> _Task instructions_: From the material below, retype exactly the lines that begin at the line with "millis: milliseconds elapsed" and end after the line with "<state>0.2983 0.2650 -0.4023"; pictures stay out of the copy.

------------------------------

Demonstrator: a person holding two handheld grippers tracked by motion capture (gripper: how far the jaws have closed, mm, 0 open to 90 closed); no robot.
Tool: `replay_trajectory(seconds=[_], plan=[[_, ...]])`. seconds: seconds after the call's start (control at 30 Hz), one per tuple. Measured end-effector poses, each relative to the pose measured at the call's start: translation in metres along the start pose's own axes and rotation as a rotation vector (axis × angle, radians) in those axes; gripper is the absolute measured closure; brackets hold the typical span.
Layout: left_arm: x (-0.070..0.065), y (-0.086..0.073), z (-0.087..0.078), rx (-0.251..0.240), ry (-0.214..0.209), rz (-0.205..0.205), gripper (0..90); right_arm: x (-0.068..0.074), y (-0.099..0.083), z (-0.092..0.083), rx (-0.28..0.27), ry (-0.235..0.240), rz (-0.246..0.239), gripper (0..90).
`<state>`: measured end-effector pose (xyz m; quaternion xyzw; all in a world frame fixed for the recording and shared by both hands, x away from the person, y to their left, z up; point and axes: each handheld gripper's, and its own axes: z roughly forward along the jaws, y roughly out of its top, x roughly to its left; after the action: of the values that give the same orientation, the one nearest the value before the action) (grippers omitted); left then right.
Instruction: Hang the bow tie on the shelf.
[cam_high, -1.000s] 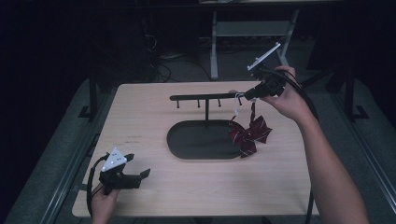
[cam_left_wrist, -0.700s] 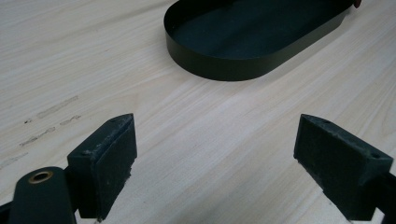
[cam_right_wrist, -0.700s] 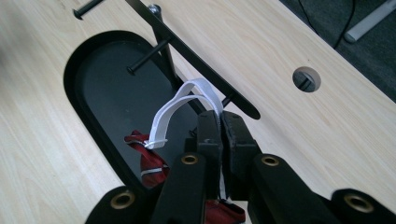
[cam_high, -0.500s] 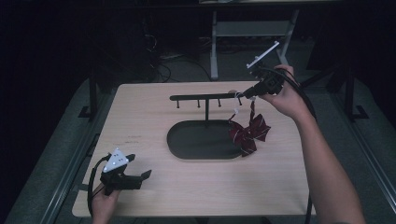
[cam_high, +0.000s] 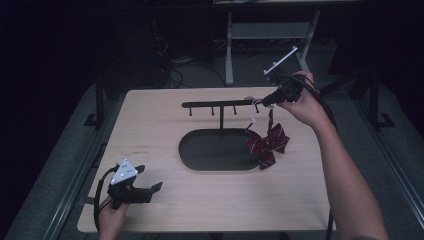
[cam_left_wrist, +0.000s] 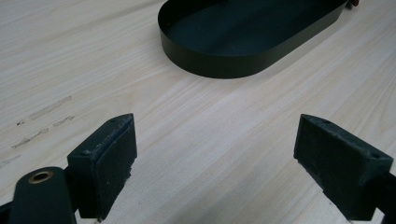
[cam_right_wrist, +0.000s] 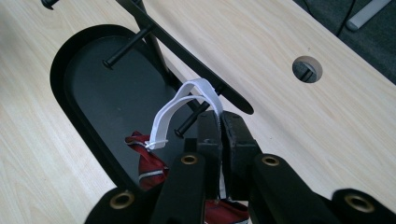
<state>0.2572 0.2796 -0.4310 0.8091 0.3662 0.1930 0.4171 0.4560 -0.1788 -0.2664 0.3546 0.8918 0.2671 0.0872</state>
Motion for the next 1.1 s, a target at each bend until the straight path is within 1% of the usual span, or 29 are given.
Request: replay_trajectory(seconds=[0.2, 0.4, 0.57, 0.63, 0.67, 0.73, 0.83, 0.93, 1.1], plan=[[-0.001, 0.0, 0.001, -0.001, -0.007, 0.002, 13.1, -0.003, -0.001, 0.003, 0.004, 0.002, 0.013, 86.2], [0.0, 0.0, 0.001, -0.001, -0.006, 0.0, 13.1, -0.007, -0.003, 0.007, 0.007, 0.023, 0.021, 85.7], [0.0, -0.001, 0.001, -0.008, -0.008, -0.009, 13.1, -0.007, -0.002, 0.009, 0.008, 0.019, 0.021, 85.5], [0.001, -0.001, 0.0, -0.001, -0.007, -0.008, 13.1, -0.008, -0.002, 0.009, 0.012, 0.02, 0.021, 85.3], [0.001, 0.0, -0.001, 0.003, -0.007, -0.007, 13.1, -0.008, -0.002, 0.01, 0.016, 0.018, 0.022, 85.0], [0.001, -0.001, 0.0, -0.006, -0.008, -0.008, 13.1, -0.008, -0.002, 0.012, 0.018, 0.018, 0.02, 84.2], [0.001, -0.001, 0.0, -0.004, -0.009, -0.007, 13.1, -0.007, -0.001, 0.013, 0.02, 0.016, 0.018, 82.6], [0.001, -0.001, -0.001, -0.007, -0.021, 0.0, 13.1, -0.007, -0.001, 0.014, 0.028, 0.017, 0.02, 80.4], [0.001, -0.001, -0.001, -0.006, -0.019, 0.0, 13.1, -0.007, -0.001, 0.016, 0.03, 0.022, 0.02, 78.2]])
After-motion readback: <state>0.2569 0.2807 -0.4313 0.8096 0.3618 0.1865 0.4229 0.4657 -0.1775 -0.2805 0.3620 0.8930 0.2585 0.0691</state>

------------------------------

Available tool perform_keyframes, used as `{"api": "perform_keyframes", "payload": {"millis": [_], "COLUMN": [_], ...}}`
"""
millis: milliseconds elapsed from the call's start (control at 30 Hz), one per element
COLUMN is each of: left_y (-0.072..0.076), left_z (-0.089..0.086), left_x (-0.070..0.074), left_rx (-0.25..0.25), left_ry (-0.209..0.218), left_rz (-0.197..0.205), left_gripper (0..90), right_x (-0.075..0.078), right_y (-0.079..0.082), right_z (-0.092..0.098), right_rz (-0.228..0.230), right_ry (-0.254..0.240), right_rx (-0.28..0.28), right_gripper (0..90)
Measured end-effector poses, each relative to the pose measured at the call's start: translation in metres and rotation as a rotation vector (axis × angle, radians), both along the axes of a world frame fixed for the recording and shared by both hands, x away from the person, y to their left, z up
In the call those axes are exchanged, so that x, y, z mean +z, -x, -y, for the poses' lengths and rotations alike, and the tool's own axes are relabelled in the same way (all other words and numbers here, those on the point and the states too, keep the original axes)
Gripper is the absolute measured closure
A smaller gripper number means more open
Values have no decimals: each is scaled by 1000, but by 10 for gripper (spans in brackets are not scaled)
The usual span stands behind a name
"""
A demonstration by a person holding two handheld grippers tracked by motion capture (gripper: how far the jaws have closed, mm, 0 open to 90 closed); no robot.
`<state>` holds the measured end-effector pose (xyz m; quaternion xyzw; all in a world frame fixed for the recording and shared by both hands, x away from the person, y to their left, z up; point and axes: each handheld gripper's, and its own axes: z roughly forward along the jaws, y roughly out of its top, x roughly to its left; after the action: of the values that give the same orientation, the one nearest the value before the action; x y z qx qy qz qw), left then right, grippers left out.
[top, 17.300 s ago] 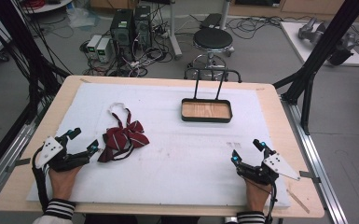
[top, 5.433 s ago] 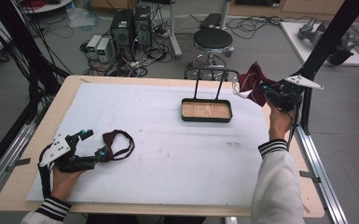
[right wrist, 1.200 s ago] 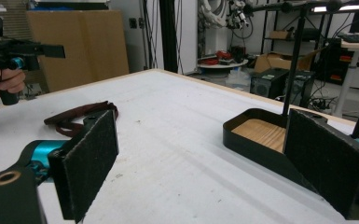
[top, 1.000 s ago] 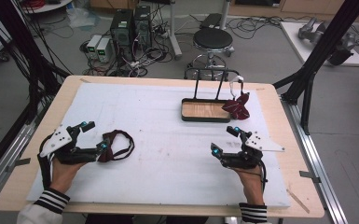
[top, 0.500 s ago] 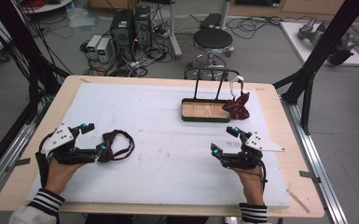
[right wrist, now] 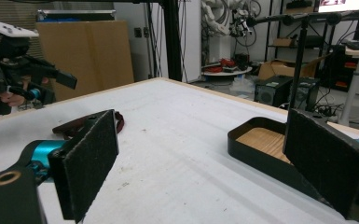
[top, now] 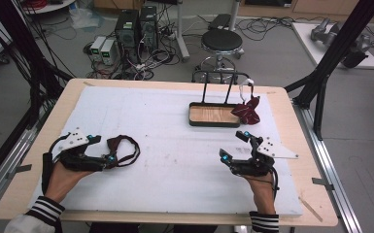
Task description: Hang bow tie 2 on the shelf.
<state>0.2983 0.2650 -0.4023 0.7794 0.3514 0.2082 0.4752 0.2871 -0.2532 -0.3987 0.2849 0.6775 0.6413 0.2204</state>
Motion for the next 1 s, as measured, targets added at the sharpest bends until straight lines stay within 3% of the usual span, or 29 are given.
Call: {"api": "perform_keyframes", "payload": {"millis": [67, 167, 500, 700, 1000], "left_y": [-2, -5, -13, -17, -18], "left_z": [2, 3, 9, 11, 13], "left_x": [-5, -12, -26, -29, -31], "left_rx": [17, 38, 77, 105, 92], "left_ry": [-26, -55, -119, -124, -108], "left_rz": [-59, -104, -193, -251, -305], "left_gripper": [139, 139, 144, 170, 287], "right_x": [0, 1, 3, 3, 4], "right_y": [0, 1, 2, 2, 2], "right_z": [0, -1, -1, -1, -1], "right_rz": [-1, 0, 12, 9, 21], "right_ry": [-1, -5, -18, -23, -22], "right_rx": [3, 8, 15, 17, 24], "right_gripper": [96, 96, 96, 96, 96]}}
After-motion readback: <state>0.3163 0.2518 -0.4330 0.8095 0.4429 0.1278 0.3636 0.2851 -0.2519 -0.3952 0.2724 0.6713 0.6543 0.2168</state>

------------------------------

> _Solution to this exercise_:
millis: milliseconds elapsed from the call's start (control at 30 Hz), one per element
COLUMN is each of: left_y (-0.072..0.076), left_z (-0.089..0.086), left_x (-0.070..0.074), left_rx (-0.25..0.25), left_ry (-0.209..0.218), left_rz (-0.197..0.205), left_gripper (0..90), right_x (-0.075..0.078), right_y (-0.079..0.082), right_z (-0.092..0.098), right_rz (-0.228..0.230), right_ry (-0.254..0.240), right_rx (-0.28..0.28), right_gripper (0..90)
Measured end-effector poses, each relative to the pose measured at the call's start: translation in metres and rotation as a rotation vector (axis × angle, radians), both along the axes of a world frame fixed for the recording and shared by both hands, x away from the person, y to their left, z up
In the call those axes are exchanged, so that x, y, z mean +z, -x, -y, for the poses' lengths and rotations alike, and the tool's own axes are relabelled in the same way (all other words and numbers here, those on the point and the states too, keep the original axes)
Gripper is the absolute measured closure
A smaller gripper number means more open
Values have no decimals: each is scaled by 1000, but by 10 for gripper (spans in brackets are not scaled)
The usual span stands behind a name
"""
A demonstration by a person holding two handheld grippers tracked by motion capture (gripper: how far the jaws have closed, mm, 0 open to 90 closed); no robot.
`<state>` holds the measured end-effector pose (xyz m; quaternion xyzw; all in a world frame fixed for the recording and shared by both hands, x away from the person, y to their left, z up; point and axes: each handheld gripper's, and its own axes: z roughly forward along the jaws, y roughly out of its top, x roughly to its left; after the action: of the values that give the same orientation, the one nearest the value before the action; x y z qx qy qz qw), left then right, grippers left out.
[top, 17.300 s ago] 
[top, 5.433 s ago] 
[right wrist, 1.200 s ago] 
[top, 1.000 s ago] 
[top, 0.500 s ago] 
[right wrist, now] 
[top, now] 
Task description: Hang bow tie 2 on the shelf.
<state>0.2983 0.2650 -0.4023 0.7794 0.3514 0.2082 0.4752 0.2871 -0.2532 -0.3987 0.2849 0.6775 0.6413 0.2204</state>

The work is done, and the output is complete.